Background & aims: Current guidelines recommend empirical, noninvasive approaches to manage dyspeptic patients without alarm symptoms, but concerns about missed lesions persist; the cost savings afforded by noninvasive approaches must be weighed against treatment delays. We investigated the prevalence of malignancies and other serious abnormalities in patients with dyspepsia and the cost of detecting these by endoscopy.
Methods: We studied 2741 primary-care outpatients, 18-70 years in age, who met Rome II criteria for dyspepsia. Patients with alarm features (dysphagia, bleeding, weight loss, etc) were excluded. All patients underwent endoscopy. The cost and diagnostic yield of an early endoscopy strategy in all patients were compared with those of endoscopy limited to age-defined cohorts. Costs were calculated for a low, intermediate, and high cost environment.

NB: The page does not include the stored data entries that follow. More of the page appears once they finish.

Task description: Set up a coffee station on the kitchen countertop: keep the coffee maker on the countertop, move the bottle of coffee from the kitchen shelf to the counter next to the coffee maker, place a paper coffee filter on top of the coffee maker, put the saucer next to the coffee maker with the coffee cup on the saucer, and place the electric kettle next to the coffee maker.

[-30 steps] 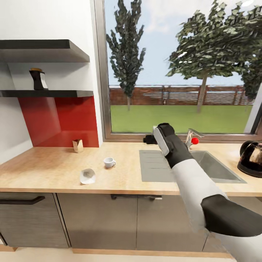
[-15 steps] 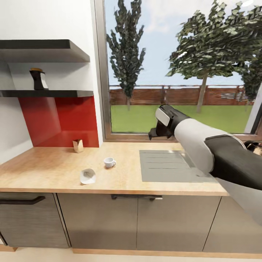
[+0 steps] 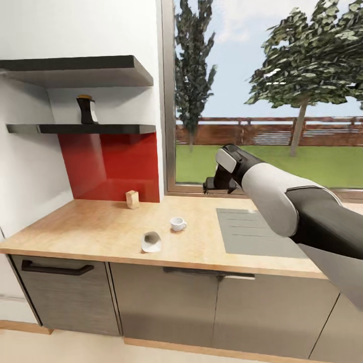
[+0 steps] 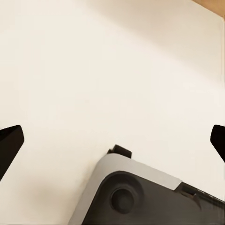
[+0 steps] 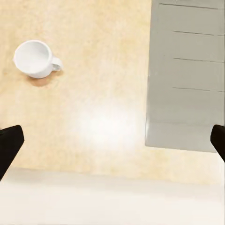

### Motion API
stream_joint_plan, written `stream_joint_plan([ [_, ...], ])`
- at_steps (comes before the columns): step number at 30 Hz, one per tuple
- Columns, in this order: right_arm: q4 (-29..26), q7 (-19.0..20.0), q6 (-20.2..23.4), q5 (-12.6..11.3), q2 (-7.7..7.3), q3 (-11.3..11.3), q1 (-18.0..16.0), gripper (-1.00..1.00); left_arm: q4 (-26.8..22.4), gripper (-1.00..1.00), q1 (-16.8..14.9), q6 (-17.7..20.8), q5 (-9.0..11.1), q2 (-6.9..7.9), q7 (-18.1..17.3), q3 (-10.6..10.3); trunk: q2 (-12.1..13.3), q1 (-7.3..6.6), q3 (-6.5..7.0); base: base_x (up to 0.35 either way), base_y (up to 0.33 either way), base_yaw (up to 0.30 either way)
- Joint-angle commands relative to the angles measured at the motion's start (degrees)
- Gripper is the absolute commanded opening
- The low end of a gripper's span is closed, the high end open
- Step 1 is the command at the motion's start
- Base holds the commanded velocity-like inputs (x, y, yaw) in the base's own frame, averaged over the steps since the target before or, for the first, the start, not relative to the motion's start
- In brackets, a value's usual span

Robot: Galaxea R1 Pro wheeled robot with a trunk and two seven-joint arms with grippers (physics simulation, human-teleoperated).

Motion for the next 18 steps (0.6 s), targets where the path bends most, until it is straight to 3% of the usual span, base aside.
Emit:
stream_joint_plan([
  [1,0.2,0.4,0.2,-0.7,0.01,0.1,-0.1,1.00,0.1,1.00,-0.1,-0.1,0.3,0.00,-0.2,-0.1,-0.1,0.01,-0.14,0.000,0.122,0.241],
  [6,1.6,2.8,0.2,-0.7,-3.15,0.2,0.0,1.00,0.1,1.00,-0.1,-0.1,0.3,-0.06,-0.2,-0.1,-0.1,0.01,-0.39,0.000,0.036,0.180],
  [12,4.0,6.5,0.2,0.1,-5.07,0.2,0.2,1.00,0.1,1.00,-0.1,-0.1,0.3,-0.08,-0.2,-0.1,-0.1,0.01,-0.45,0.000,0.004,0.033],
  [13,4.4,7.5,-0.1,3.7,-5.30,0.3,1.2,1.00,0.1,1.00,-0.1,-0.1,0.3,-0.08,-0.2,-0.1,-0.1,0.01,-0.45,0.000,0.000,0.003],
  [14,4.5,7.8,-3.7,6.1,-5.30,0.3,1.8,1.00,0.1,1.00,-0.1,-0.1,0.3,-0.08,-0.2,-0.2,-0.1,0.01,-0.45,0.000,0.000,0.002],
  [15,4.5,8.0,-5.5,7.2,-5.27,0.3,2.2,1.00,0.1,1.00,-0.1,-0.2,0.3,-0.08,-0.2,-0.2,-0.1,0.01,-0.45,0.000,0.000,0.002],
  [16,4.6,8.8,-10.0,9.7,-5.21,0.4,3.2,1.00,0.1,1.00,-0.1,-0.2,0.3,-0.08,-0.2,-0.2,-0.1,0.01,-0.45,0.000,0.000,0.000],
  [18,4.6,10.7,-12.3,11.2,-5.17,0.4,3.8,1.00,0.1,1.00,-0.1,-0.2,0.3,-0.08,-0.2,-0.2,-0.1,0.01,-0.45,0.000,0.000,0.000],
])
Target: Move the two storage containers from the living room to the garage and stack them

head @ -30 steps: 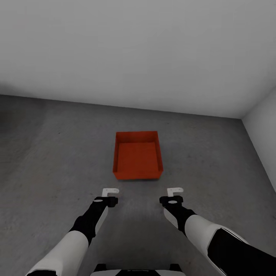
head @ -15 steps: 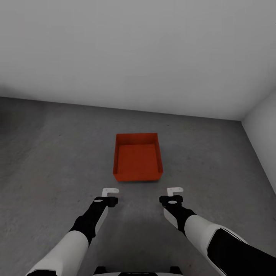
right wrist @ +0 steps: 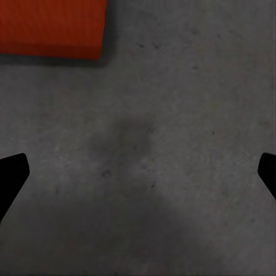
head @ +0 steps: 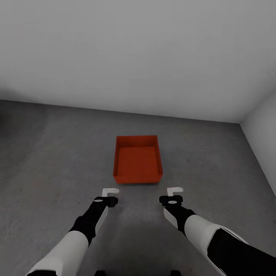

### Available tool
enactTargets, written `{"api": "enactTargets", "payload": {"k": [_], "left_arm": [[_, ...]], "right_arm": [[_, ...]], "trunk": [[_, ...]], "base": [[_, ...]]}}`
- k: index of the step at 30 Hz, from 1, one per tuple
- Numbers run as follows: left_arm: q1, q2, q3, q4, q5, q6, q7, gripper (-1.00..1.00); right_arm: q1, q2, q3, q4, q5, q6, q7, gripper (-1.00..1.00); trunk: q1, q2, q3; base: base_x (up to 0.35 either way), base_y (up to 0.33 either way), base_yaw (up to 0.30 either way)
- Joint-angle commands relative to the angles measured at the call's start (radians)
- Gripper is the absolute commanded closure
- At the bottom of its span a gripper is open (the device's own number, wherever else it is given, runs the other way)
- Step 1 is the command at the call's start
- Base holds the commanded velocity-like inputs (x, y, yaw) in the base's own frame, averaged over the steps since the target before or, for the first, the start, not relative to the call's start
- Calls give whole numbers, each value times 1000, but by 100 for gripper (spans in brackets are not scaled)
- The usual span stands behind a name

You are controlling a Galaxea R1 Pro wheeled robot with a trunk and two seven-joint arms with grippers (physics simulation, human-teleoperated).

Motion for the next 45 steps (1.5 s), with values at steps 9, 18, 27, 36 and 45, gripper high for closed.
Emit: {"api": "enactTargets", "payload": {"k": [9, 18, 27, 36, 45], "left_arm": [[0, 1, 1, -2, -6, 6, 3, -100], [0, 1, 1, -2, -6, 6, 2, -100], [0, 1, 1, -2, -6, 6, 3, -100], [0, 1, 1, -2, -6, 6, 2, -100], [-1, 2, 1, -2, -6, 6, -1, -100]], "right_arm": [[0, 0, 8, -1, -9, 0, -5, -100], [0, 0, 8, -1, -9, 0, -5, -100], [0, 0, 8, -1, -9, 0, -5, -100], [0, 0, 8, -1, -9, 0, -5, -100], [0, 0, 8, -1, -9, 0, -6, -100]], "trunk": [[0, -1, 13], [0, -1, 27], [0, -1, 41], [0, -1, 55], [0, -1, 69]], "base": [[0, 0, 0], [0, 0, 0], [0, 0, 0], [0, 0, 0], [0, 0, 0]]}}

Results: Endoscopies detected abnormalities in 635 patients (23%). The most common findings were reflux esophagitis with erosions (15%), gastric ulcers (2.7%), and duodenal ulcers (2.3%). The prevalence of upper gastrointestinal malignancy was 0.22%. If all dyspeptic patients 50 years or older underwent endoscopy, 1 esophageal cancer and no gastric cancers would have been missed. If the age threshold for endoscopy were set at 50 years, at a cost of $500/endoscopy, it would cost $82,900 (95% CI, $35,714-$250,000) to detect each case of cancer.
Conclusions: Primary care dyspeptic patients without alarm symptoms rarely have serious underlying conditions at endoscopy. The costs associated with diagnosing an occult malignancy are large, but an age cut-off of 50 years for early endoscopy provides the best assurance that an occult malignancy will not be missed.